Sec. 45a-483. (Formerly Sec. 45-94). Settlement of trust estate when beneficiary has been absent seven years.  


Latest version.
  • The trustee of any trust for the benefit of any person who has been absent from his home and unheard of for seven years or more may settle his account as such trustee in the court of probate having jurisdiction thereof. Upon the order of the court, the trustee shall distribute such trust estate to the persons entitled to the remainder thereof as determined by the court, and the trustee shall not thereafter be liable to any such absent beneficiary, his heirs, executors, administrators or assigns in any action for such trust estate or any interest therein or income thereof.
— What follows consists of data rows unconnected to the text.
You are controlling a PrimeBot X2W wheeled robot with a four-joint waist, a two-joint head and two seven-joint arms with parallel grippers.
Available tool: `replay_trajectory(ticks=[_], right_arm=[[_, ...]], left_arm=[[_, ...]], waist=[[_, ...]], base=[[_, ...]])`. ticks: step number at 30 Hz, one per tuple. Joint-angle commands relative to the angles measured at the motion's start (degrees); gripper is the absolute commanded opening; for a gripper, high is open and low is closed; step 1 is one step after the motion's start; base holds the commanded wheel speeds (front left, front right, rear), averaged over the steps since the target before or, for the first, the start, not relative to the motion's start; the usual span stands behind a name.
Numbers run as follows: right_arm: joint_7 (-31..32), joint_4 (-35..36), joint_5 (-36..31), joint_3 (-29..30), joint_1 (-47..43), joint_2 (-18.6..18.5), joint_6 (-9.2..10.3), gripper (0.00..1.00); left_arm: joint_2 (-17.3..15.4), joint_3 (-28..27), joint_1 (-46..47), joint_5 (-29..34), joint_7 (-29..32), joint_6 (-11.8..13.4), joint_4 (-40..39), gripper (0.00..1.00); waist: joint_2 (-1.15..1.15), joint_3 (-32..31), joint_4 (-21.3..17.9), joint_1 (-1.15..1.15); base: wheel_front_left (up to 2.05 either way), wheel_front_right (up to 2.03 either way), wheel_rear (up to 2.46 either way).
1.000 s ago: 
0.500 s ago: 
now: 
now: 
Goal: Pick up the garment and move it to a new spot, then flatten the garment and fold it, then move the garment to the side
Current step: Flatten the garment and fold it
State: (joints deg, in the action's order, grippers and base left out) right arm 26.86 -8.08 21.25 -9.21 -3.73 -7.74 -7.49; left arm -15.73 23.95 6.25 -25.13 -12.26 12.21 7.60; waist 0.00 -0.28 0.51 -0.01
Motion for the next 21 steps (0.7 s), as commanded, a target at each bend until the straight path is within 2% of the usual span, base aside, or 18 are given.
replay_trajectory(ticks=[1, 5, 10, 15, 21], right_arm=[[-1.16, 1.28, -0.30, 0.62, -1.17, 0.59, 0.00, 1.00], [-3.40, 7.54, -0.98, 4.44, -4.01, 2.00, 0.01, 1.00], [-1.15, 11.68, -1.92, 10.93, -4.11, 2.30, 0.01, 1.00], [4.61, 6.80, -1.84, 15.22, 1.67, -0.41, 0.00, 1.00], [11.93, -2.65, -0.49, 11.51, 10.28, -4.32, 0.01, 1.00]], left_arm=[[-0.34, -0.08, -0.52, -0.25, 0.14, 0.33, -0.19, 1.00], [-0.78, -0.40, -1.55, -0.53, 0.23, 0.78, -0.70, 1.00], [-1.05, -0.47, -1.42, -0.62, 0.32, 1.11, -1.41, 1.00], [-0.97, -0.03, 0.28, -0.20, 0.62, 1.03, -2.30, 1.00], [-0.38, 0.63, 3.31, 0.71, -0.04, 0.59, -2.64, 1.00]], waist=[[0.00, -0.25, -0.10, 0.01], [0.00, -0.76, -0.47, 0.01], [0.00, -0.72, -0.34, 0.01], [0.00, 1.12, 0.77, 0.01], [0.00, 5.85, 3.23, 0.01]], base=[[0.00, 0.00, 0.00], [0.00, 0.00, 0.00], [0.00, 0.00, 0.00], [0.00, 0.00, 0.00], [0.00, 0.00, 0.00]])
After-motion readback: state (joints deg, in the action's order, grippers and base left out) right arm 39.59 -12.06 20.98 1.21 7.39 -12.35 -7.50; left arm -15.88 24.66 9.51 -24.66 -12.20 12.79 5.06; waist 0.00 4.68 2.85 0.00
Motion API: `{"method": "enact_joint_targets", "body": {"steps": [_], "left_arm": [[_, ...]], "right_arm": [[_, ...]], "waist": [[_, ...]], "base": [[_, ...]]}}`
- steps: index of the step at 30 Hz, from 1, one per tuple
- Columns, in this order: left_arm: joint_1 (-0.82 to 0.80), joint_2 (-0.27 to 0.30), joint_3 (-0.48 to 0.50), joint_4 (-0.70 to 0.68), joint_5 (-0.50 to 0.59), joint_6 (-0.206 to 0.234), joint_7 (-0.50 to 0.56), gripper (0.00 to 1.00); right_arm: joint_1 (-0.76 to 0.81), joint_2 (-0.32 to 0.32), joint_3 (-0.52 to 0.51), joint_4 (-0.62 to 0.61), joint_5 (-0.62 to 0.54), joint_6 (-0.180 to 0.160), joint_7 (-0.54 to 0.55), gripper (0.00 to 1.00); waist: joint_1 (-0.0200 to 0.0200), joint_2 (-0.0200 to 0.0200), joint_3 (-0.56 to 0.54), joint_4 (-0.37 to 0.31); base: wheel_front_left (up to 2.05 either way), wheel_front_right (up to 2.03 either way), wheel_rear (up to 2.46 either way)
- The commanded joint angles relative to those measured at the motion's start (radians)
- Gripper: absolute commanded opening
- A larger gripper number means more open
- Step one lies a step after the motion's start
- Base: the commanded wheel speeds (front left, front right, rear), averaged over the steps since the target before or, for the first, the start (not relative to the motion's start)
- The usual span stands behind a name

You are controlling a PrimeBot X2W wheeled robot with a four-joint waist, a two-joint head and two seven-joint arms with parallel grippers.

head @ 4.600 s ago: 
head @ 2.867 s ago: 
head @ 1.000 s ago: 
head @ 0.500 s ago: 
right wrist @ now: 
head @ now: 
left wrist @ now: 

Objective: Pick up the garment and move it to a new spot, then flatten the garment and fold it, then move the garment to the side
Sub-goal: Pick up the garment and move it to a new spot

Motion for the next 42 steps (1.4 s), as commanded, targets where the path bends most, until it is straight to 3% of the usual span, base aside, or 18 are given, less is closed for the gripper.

A person shall not be entitled to receive any portion of such estate from the trustee until such person has filed in the court of probate a bond with surety to the acceptance of the court, payable to the state, conditioned to return such trust estate to the trustee or his successor on the reappearance of the person presumed to be dead within thirteen years from the date of such order authorizing distribution. After the expiration of such thirteen-year period, such person entitled to the remainder shall not be liable to any such absent beneficiary, his heirs, executors, administrators or assigns in any action for such trust estate or any interest therein or income thereof.

(1949 Rev., S. 6891; P.A. 80-476, S. 222.)

History: P.A. 80-476 rephrased provisions; Sec. 45-94 transferred to Sec. 45a-483 in 1991.